B.C. firefighters will soon have easier access to workers’ compensation benefits and support services in recognition of their higher risk of developing work-related cancers.
The Province is amending the Firefighters’ Occupational Disease Regulation under the Workers Compensation Act (WCA) by adding three cancers to the existing list of 13 that firefighters are at risk of developing.
“It goes without saying that firefighters face a lot of hazards in their work,” said Harry Bains, Minister of Labour. “When it comes to the workers’ compensation system, they shouldn’t have to prove that certain long-term illnesses are work-related in order to access supports. B.C.’s firefighters have been asking for this protection, and I am proud to support these people who do so much to keep British Columbians safe.”

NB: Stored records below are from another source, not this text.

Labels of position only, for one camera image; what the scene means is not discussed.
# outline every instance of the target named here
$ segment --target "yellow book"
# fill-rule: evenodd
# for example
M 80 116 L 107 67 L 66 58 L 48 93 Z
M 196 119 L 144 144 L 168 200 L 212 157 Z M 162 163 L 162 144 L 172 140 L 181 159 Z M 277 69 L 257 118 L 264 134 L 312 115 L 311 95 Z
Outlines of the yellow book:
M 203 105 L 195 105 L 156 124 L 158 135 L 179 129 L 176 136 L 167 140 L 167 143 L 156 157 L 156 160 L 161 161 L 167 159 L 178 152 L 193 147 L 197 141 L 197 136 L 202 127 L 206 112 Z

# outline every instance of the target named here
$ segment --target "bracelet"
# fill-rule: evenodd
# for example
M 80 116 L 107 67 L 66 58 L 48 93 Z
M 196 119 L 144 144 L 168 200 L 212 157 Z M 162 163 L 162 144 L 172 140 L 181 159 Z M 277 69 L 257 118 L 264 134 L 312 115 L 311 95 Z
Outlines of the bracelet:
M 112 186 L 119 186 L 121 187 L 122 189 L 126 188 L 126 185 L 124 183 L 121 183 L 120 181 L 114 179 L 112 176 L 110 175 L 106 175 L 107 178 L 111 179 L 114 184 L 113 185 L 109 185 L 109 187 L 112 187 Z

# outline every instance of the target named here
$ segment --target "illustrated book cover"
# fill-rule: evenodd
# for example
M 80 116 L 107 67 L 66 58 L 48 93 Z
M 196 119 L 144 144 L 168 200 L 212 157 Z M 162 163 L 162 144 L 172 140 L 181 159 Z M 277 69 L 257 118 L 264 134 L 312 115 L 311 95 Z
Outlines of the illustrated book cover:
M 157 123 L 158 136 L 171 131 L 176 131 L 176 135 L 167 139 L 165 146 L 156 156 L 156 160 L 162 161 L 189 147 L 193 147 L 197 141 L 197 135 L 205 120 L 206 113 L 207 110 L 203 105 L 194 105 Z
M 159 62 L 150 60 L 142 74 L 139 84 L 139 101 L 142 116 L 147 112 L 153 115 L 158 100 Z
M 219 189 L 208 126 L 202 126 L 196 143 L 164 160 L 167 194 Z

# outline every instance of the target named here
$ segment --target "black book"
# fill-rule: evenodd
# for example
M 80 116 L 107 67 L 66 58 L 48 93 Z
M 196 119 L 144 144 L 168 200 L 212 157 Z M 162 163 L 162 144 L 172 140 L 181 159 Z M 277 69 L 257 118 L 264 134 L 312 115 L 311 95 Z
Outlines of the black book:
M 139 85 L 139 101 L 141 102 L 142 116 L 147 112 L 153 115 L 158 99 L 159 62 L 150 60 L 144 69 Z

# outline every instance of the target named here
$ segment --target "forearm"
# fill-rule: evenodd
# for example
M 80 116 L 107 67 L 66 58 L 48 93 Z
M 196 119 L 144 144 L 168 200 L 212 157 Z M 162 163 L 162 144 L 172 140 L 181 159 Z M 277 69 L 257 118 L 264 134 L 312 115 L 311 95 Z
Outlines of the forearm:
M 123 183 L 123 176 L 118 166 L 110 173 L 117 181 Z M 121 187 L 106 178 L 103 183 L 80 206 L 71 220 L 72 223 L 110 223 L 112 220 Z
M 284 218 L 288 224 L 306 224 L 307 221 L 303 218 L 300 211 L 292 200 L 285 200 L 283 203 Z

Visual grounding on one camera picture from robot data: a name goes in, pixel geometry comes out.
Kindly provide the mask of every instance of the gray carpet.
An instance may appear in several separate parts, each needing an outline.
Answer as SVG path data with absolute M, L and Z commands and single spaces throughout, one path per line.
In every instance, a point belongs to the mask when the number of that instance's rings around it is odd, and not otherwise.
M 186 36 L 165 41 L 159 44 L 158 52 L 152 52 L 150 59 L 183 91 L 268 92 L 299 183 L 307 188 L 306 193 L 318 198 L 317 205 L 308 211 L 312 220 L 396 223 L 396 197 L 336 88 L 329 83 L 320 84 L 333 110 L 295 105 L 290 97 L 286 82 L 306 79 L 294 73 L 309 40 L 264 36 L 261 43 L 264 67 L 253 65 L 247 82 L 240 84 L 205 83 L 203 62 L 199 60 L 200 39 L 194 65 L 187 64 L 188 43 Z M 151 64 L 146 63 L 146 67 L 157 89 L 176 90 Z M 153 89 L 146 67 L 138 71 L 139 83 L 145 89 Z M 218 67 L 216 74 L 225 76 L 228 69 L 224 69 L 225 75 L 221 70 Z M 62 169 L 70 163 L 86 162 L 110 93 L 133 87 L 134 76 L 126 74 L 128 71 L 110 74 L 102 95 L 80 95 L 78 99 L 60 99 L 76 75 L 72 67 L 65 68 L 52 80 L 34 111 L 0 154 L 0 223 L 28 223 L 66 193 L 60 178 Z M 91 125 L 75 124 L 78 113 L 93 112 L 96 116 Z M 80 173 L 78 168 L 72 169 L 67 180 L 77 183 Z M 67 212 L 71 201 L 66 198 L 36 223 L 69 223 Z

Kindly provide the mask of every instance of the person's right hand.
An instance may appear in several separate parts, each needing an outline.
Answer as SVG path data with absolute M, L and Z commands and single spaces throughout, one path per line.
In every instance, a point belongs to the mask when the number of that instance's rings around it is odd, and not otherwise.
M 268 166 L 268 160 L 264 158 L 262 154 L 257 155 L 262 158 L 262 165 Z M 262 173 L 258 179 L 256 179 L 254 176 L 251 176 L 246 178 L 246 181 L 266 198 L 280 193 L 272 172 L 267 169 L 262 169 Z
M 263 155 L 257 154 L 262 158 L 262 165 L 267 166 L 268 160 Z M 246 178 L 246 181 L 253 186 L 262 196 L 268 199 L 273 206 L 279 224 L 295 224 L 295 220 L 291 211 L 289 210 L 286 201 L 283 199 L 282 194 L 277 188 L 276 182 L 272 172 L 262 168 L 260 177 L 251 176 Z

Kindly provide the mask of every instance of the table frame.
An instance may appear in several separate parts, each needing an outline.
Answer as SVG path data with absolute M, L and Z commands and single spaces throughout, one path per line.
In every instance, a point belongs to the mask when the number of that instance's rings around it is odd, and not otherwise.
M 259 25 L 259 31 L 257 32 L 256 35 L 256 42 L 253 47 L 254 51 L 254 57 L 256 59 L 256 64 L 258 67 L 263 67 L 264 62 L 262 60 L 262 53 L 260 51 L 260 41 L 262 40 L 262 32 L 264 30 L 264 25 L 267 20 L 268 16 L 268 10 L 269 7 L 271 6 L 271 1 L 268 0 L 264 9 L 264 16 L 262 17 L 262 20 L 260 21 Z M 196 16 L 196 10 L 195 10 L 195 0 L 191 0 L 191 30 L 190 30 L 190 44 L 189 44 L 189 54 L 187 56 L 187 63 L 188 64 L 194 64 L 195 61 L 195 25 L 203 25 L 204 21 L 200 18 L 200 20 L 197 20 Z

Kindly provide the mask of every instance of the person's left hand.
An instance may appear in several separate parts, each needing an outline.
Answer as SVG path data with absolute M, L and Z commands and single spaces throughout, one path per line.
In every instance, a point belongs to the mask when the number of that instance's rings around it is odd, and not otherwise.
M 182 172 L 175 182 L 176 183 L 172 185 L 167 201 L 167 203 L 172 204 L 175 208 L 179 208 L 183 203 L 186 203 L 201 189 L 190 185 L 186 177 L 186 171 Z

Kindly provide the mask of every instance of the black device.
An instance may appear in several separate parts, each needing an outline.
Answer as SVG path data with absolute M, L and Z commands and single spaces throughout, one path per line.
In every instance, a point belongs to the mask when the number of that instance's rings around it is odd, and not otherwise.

If a firefighter develops one of the listed cancers after a certain period of employment, it is presumed that the cancer arose from their employment. The firefighter is then eligible for workers’ compensation benefits without having to prove the cancer is work-related.
As part of the change, ovarian, cervical and penile cancers are being added to the list of work-related cancers. In addition, firefighters won’t have to work as long before they become eligible for coverage for testicular, colorectal and esophageal cancers, which are already covered.
These improvements support government’s priority to ensure workers who become ill or injured on the job face fewer barriers to accessing workers’ compensation benefits and resources. Women are increasingly joining the ranks of firefighters, including many volunteer personnel in Indigenous communities. While all firefighters can be exposed to the same hazards, the amendments also add gender-specific cancers to the list of those covered.
In 2005, the Province first recognized certain cancers as occupational diseases associated with long-term employment as a firefighter. With these changes to the WCA, 16 cancers are now presumed to be associated with the profession.
To access certain workers’ compensation benefits related to occupation disease, a firefighter must have worked a minimum amount of time. Both professional firefighters and approximately 10,000 volunteer firefighters in B.C. have access to workers’ compensation related to cancer and other occupational diseases.
Gord Ditchburn, President, BC Professional Fire Fighters’ Association, said: “We are extremely thankful for the expansion of the presumptive list of occupational diseases recognized in the legislation, along with the reduction in cumulative latency periods for other existing cancers. Our female firefighters who are on the front lines must be recognized, and we stand with them in our advocacy for health, safety and support for all members.”
Anthony Moore, President, First Nations Emergency Services Society, added: “These changes will benefit all fire departments and personnel, particularly volunteer fire departments and those with minimal resources, including the many strong female First Nations firefighters who serve their communities. I believe this is going to go a long way to assist many people in the firefighting profession.”